Mark Waid has done a huge amount of work, too much to list, but his current major success of Daredevil is the best one to look at when considering how he might write Star Wars: Princess Leia. Daredevil has, for years, been dominated by a singular paradigm and outlook, that of Frank Miller. Not the Frank Miller of Sin City or the Goddamn Batman though! No, this work by Miller was done 20-30 years ago and it’s likely he wouldn’t recognize his younger self’s work. Miller’s Daredevil was a man up against it, couldn’t catch a break and was in a dark, dark world of, at best, temporary triumphs. It was a structure both Brian Michael Bendis and Ed Brubaker would continue with 15-20 years on, with Marvel then running it into the ground with a tale of demonic possession. When Waid was announced as the next writer, the big question was how could he possibly recover the character from the Shadowland fiasco? Waid’s answer was to decisively break from the old paradigm, to reinvent Daredevil as a swashbuckling crusader. To have the character demonstrate a lighter side, to be not be so grim and dark. To say it was a smash hit would be an understatement!
So can Gillen do something new with Star Wars: Darth Vader? More than likely! Can Waid give us an assertive and smart Leia without falling into the trap of rendering her as too aggressive? Highly likely. Can Aaron put together a combination that has not been seen before? I would not be surprised if he did. I have only given one successful example of each of their skills, but they each have far more than that to their credit.

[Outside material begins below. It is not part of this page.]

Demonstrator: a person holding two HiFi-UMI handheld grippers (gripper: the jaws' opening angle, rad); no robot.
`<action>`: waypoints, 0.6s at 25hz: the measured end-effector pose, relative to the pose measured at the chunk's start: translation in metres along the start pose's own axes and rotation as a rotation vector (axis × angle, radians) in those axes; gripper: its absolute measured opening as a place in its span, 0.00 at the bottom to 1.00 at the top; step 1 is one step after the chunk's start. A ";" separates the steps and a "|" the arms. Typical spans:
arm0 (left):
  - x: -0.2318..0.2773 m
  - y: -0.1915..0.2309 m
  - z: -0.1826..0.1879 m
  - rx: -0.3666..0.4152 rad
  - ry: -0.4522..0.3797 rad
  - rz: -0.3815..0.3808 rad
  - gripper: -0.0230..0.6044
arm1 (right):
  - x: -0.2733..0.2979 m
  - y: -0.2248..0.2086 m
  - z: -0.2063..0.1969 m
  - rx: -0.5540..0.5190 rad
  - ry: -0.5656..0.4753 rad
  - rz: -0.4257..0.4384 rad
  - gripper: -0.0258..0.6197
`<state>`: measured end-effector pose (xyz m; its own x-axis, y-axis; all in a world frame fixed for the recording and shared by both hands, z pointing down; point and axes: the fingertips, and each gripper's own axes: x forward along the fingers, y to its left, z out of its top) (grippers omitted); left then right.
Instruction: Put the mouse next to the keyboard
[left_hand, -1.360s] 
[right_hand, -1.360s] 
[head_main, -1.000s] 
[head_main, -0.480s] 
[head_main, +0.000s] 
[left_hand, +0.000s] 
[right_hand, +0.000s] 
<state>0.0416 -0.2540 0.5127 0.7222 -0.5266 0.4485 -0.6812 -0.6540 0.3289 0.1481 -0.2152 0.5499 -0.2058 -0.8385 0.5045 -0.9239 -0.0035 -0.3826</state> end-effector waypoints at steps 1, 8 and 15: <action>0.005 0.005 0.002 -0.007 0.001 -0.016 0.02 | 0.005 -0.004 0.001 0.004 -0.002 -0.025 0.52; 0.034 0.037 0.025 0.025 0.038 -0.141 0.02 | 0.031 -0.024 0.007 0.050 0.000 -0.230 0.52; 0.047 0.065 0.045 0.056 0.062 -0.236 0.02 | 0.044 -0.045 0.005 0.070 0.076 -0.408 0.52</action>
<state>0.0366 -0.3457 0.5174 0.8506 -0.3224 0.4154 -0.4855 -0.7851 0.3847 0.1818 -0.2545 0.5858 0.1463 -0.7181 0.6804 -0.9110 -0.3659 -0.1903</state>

From a commercial perspective, Marvel’s approach is a decidedly canny one too. By putting top creators on the books they are not just attempting to show they are a worthy successor to Dark Horse, but also looking to tap into the fanbases for each of those creators and the wider superhero market. Add into this picture Marvel’s talent for highly effective marketing and it’s more than likely to succeed in sales terms. What is also notable is Marvel do not look to be doing as much material as expected – three books, Star Wars launching first, then Darth Vader and then the Princess Leia mini-series. Nowhere is there any talk of the double-shipping they’ve tried for the last couple of years with mixed results. The approach looks to be quality over quantity.
Quality is certainly the name of the game on the visuals! Cassaday, Larroca and Dodson are all highly experienced and very well regarded artists. For all the cynic will quip that Cassaday will only do the one arc, the same cynic knows that it’ll very good indeed. Larroca and Dodson have stronger records for reliability, with the former pulling off the trick of doing all the issues for the Invincible Iron Man run he did with Matt Fraction.
Will it work? There is no way to know until the issues are coming out next year. That said, I can’t see this failing in sales terms, in critical terms? There will always be a section of fandom determined not to be won over on the new material no matter what. The rest will be a more varied mix of those who buy immediately, those who wait to see what the reception is or wait for the trade. I’m most likely to be in that last category. I’ve read comics of all kinds for over 20 years and there really is only one absolute truth: Whatever you may think, whatever you may wish to believe – you’ve never seen everything! There’s always something new, in some way coming around the corner, in a way you cannot ever expect.